Why the Lower Snake River Dams Really Matter

The White House Council on Environmental Quality is making overtures about breaching the lower Snake River dams—Ice Harbor, Lower Monumental, Little Goose and Lower Granite—all part of the Federal Columbia River Power System and located in Southeastern Washington.

However, if these four dams are breached, Pacific Northwest residents could face potentially significant price increases and energy shortages.

Price Hikes and Energy Shortages?

The Washington state Commerce Department has predicted that demand for electricity will double by 2050, and studies show that this demand for electricity will outpace supply. Our power grid will soon be under unsustainable pressure. With soaring electricity demand, climate change and the aggressive movement to retire fossil fuel generation in the West, our region faces an energy resource deficit of unprecedented proportions, putting us at growing risk of rolling blackouts.

The lower Snake River dams produce about as much annual energy (1,000 average megawatts) as a large nuclear power plant. But they can produce up to three times that amount during periods of high demand. As many as 750,000 homes rely on the carbon-free power generated by the lower Snake River dams. During times of extreme need, the lower Snake River dams can power up to 2.25 million homes.

Watch Modern Electric Water Company's video on this subject, "The Truth about the Lower Snake River Dams": 

Additionally, it takes 5 megawatts of wind/solar/batteries to replace one megawatt of hydropower capacity, so removing the lower Snake River dams (3,000 megawatts) would require a new buildout of 15,000 megawatts of new energy resources.

Hydropower is the cleanest energy in the United States. It also balances our power grid, compensating for shortfalls created by intermittent energy sources such as wind and solar. Hydropower also prevents 50 million metric tons of carbon emissions from entering our atmosphere. This affordable, dependable, carbon-free electricity is critical to our region. In fact, nearly 90% of our region’s renewable energy comes from hydropower.

But What About the Fish?

The lower Snake River dams all meet and even exceed federal and state standards for safe fish passage. In fact, hydropower's track record in robust fish mitigation activities is solid. (See: "An Honest Discussion about Saving Our Salmon.") The greatest threat to salmon is not from hydropower; it's from rising sea temperatures, which could lead to a 90% decline in Chinook salmon runs, according to the National Oceanic and Atmospheric Administration, or NOAA.

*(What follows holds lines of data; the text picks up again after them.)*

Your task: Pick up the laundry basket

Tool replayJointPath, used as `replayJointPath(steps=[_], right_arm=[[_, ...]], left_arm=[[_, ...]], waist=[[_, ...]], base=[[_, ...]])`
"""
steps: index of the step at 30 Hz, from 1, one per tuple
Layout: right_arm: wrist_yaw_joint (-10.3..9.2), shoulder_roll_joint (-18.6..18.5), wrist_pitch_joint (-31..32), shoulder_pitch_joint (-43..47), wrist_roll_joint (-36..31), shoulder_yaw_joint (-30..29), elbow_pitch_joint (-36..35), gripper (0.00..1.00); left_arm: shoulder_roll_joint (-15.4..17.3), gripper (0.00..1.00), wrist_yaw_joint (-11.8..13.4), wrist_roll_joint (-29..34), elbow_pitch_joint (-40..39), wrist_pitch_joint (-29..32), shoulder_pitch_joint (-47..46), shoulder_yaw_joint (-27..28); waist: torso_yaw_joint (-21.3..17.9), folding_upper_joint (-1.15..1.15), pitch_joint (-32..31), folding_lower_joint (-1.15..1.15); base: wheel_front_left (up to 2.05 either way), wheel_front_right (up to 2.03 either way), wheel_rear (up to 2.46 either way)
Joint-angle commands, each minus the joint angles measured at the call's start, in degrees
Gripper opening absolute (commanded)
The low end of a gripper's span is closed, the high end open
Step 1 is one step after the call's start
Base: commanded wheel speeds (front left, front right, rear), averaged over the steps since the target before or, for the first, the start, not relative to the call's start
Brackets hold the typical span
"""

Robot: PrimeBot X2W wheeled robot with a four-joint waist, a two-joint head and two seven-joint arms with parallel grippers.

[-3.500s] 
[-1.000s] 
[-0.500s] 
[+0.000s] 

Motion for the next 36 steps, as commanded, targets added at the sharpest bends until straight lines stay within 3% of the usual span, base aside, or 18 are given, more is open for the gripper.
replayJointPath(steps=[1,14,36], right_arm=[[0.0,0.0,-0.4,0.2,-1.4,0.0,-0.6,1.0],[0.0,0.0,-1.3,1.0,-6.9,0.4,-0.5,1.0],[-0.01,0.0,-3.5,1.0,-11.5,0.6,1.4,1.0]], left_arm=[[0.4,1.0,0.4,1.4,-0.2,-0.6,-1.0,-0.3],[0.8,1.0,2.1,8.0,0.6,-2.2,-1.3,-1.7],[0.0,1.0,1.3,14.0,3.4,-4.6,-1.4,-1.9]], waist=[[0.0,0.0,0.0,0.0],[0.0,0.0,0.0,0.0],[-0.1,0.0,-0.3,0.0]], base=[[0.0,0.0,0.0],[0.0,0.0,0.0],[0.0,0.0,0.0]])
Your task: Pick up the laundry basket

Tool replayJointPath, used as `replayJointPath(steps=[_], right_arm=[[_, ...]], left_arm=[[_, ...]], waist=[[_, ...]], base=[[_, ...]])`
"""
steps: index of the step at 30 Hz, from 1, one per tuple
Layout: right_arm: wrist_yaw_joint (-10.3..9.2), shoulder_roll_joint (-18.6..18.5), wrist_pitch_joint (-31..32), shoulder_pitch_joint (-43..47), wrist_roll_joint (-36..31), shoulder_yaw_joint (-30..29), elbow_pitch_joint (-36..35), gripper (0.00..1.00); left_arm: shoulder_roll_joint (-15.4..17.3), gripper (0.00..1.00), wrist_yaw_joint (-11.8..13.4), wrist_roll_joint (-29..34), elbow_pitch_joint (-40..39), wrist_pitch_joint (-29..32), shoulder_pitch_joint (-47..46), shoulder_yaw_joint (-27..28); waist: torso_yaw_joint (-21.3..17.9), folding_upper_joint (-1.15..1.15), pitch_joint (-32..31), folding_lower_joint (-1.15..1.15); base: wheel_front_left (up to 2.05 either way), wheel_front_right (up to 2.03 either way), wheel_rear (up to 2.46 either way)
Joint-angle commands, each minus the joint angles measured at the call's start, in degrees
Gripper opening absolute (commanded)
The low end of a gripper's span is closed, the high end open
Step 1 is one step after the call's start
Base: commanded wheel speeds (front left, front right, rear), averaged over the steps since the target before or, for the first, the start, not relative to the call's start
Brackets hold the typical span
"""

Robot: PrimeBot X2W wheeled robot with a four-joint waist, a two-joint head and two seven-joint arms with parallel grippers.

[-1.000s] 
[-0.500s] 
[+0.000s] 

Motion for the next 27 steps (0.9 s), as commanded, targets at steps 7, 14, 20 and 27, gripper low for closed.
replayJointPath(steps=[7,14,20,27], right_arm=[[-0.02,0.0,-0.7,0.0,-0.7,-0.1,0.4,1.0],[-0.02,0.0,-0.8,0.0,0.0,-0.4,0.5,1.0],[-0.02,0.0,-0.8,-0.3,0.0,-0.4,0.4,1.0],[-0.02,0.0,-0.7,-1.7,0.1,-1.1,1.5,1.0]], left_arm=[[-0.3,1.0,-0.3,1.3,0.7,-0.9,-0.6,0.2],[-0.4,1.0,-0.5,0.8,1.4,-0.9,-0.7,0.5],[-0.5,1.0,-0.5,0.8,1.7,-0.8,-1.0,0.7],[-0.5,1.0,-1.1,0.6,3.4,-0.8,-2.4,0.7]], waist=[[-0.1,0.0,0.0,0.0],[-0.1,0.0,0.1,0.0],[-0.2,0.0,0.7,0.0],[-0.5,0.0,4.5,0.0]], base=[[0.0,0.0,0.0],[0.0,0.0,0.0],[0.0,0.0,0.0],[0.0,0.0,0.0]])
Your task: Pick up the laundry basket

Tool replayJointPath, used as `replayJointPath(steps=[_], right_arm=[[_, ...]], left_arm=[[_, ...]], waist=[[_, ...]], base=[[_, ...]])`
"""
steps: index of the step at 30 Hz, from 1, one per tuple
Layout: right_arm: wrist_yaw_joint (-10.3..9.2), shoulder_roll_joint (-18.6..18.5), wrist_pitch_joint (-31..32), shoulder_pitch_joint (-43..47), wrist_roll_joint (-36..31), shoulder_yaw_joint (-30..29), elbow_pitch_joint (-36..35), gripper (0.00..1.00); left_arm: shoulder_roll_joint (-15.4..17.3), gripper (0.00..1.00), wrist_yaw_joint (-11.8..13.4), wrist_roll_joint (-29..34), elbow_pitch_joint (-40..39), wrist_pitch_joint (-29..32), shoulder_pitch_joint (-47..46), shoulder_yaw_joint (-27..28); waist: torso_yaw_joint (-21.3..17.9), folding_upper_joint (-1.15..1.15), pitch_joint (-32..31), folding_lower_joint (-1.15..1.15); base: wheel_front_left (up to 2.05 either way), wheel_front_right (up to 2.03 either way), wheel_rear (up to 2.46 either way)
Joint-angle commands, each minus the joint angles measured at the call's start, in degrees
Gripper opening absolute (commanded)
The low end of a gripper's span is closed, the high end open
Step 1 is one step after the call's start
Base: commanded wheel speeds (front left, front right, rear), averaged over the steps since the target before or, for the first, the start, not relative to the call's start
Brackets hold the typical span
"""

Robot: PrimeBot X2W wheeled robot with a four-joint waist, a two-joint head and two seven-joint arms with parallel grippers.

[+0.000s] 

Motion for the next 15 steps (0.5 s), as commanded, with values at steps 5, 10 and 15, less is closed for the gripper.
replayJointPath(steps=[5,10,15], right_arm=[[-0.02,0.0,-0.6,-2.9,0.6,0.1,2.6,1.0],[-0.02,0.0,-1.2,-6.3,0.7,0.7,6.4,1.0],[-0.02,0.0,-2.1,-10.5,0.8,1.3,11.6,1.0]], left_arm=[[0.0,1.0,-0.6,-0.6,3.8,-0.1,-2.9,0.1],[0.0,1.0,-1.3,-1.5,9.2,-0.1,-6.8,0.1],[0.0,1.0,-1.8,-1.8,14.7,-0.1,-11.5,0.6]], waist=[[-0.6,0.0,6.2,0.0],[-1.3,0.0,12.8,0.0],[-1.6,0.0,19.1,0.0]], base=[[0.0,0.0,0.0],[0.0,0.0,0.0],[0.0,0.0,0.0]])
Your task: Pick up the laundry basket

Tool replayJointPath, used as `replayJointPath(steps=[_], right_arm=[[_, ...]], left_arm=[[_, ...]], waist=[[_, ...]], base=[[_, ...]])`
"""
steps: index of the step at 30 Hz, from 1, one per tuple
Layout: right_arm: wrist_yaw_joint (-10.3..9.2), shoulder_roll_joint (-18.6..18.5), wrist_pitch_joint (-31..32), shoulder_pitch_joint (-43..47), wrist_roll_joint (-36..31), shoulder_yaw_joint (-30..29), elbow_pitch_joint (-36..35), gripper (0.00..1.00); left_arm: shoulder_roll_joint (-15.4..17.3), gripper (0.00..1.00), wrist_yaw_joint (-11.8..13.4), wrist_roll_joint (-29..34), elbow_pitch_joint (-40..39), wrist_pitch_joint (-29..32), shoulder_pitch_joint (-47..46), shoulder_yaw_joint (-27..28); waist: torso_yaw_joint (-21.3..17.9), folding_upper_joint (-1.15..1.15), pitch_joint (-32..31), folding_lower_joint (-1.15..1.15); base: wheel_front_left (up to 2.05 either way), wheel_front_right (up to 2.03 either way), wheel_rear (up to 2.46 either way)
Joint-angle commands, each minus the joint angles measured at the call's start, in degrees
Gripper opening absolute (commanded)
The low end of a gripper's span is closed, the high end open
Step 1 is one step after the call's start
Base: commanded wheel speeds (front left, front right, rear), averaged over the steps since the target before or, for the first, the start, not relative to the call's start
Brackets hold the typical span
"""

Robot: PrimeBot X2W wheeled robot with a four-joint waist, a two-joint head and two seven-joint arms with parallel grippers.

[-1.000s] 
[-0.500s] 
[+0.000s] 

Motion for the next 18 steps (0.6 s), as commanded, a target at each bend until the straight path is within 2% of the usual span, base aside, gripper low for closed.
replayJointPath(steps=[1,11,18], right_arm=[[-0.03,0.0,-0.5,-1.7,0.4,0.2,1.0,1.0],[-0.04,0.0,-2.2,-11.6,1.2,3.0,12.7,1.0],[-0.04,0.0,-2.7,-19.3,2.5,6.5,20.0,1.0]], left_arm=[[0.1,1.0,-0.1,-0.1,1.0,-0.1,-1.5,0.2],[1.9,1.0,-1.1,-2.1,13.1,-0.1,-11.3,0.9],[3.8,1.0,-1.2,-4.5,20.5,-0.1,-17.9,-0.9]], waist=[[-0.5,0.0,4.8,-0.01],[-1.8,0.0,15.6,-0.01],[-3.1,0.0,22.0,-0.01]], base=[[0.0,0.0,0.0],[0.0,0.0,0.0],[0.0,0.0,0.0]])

A Price Tag Too Big for Washingtonians

We have yet to see an independent engineering, and cost-benefit and fish-benefit analysis, but recent studies concluded that breaching the four lower Snake River dams would cost taxpayers between $10.3 billion and $77 billion.

On the other hand, preserving the lower Snake River dams will help keep Washingtonians' energy costs low.

Hydropower is the reason our utility has some of the lowest residential energy rates in the nation—an astonishingly low 5-7 cents per kWh. That low-cost, reliable energy is not just a privilege; it's a life-saving necessity, particularly to heat homes during bitter cold winter months or to prevent blackouts from threatening public safety.

Hydropower as an existing, clean baseload energy resource is more critical than ever, and the Snake River dams are a large part of the solution.